*Work instruction*:
Of the entries below, return exactly those lines that fall between the one containing "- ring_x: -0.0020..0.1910" and the one containing "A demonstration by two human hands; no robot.", the two end lines included.

Dataset records:

Segment Open

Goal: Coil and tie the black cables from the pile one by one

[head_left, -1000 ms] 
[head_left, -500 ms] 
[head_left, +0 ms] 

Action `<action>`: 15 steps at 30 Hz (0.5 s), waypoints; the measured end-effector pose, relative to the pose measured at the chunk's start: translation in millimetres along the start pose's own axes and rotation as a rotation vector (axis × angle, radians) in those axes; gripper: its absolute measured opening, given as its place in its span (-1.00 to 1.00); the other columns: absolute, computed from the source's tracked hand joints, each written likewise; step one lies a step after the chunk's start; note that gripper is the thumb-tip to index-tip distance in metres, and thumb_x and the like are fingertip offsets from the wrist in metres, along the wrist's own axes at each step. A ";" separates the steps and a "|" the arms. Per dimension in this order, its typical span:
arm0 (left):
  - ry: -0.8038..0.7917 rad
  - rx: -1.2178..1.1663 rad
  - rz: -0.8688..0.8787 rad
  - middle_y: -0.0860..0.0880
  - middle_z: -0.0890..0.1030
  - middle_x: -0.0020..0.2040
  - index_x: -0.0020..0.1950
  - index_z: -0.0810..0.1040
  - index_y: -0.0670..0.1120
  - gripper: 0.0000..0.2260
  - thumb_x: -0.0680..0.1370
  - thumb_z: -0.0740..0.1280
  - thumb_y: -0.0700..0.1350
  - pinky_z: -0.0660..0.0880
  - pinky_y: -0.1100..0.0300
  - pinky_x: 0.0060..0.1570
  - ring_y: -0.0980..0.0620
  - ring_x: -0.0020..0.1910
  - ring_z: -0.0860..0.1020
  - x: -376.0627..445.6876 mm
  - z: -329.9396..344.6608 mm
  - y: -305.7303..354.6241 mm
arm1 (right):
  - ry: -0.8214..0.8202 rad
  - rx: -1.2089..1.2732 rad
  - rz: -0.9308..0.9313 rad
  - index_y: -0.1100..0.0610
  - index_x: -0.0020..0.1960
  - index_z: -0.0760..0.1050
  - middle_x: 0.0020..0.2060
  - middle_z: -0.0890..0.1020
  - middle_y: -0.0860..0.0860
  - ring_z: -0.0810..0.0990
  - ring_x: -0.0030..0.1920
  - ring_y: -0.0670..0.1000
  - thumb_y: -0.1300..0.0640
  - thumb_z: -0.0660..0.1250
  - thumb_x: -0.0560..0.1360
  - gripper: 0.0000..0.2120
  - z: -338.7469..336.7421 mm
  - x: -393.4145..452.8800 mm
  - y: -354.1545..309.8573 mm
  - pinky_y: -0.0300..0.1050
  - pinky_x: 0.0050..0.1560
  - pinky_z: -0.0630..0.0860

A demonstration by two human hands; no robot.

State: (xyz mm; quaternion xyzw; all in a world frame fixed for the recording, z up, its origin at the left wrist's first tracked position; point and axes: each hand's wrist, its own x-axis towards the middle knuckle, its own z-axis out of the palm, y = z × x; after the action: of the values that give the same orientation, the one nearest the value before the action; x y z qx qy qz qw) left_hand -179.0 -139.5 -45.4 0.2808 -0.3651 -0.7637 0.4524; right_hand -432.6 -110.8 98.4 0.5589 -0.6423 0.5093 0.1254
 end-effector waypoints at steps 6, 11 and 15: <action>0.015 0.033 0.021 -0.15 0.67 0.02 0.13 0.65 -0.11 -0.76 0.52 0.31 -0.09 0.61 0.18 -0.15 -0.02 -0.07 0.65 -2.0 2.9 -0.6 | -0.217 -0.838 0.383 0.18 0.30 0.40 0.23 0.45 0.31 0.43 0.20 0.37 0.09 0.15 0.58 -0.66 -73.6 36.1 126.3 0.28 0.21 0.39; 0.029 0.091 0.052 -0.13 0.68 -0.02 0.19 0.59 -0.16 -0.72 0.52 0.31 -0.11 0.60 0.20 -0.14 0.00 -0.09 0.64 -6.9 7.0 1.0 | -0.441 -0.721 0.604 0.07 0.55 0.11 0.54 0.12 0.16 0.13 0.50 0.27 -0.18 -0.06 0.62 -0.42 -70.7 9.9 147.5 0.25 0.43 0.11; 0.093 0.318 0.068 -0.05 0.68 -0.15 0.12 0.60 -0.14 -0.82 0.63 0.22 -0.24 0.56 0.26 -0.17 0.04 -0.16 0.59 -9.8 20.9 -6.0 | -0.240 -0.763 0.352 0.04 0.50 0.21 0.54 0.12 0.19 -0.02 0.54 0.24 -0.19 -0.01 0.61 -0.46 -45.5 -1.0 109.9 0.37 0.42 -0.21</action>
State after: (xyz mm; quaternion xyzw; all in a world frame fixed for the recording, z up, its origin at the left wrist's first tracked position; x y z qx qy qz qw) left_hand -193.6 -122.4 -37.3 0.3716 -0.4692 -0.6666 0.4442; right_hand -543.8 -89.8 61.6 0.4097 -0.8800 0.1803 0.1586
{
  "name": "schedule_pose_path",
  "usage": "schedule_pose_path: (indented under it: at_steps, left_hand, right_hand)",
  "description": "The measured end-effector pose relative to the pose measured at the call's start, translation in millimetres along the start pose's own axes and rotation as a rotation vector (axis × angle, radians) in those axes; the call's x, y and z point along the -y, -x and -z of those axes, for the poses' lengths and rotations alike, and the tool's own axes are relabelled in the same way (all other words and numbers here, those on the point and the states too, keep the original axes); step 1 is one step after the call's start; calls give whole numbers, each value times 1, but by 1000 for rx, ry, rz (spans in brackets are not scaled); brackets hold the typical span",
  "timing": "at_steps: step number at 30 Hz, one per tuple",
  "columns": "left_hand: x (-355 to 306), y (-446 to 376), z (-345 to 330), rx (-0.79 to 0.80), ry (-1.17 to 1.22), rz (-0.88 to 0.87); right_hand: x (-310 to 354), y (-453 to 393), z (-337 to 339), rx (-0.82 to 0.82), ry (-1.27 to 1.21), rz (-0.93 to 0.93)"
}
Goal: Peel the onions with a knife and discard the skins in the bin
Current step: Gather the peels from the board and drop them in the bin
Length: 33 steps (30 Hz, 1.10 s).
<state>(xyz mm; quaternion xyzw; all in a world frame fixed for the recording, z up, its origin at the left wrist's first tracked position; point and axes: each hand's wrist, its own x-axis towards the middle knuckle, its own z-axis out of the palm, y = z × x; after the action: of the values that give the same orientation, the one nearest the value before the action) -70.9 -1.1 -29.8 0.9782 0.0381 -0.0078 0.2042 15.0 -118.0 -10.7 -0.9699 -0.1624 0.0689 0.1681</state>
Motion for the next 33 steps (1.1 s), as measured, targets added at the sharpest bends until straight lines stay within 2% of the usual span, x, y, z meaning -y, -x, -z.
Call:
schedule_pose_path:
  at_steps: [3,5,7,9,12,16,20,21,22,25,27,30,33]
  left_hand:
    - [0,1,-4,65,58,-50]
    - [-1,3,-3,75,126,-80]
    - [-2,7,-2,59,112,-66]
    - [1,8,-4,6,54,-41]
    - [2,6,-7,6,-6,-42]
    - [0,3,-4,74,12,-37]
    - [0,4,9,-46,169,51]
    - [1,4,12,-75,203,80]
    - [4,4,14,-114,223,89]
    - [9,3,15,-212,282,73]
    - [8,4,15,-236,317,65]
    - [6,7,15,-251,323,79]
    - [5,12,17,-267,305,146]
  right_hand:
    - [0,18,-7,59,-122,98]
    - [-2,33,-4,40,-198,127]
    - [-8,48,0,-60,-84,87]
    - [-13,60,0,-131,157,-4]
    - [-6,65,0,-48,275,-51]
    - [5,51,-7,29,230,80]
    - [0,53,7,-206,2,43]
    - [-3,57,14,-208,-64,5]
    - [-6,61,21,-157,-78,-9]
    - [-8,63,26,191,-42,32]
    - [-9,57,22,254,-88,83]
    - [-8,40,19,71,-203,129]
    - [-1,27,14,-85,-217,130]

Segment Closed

*Result of the exercise*:
  - ring_x: -0.0020..0.1910
  - ring_z: -0.0860..0.1020
  - x: -376.0627..445.6876 mm
  - z: -329.9396..344.6608 mm
  - y: -305.7303..354.6241 mm
arm1 (right):
  - ry: -0.8214..0.8202 rad
  - rx: -1.2089..1.2732 rad
  - rz: -0.9308..0.9313 rad
  - index_y: -0.1100..0.0610
  - index_x: -0.0020..0.1960
  - index_z: -0.0760..0.1050
  - middle_x: 0.0020..0.2060
  - middle_z: -0.0890..0.1020
  - middle_y: -0.0860..0.0860
  - ring_z: -0.0810..0.0990
  - ring_x: -0.0030..0.1920
  - ring_y: -0.0670..0.1000
  - thumb_y: -0.1300..0.0640
  - thumb_z: -0.0660..0.1250
  - thumb_x: -0.0560..0.1360
  - gripper: 0.0000..0.2120
  - z: -338.7469..336.7421 mm
  - x: -393.4145..452.8800 mm
  - y: -354.1545..309.8573 mm
  - pinky_y: -0.0300..0.1050
  - pinky_x: 0.0050..0.1560
  - pinky_z: -0.0630..0.0860

A demonstration by two human hands; no robot.

What needed an answer now has one.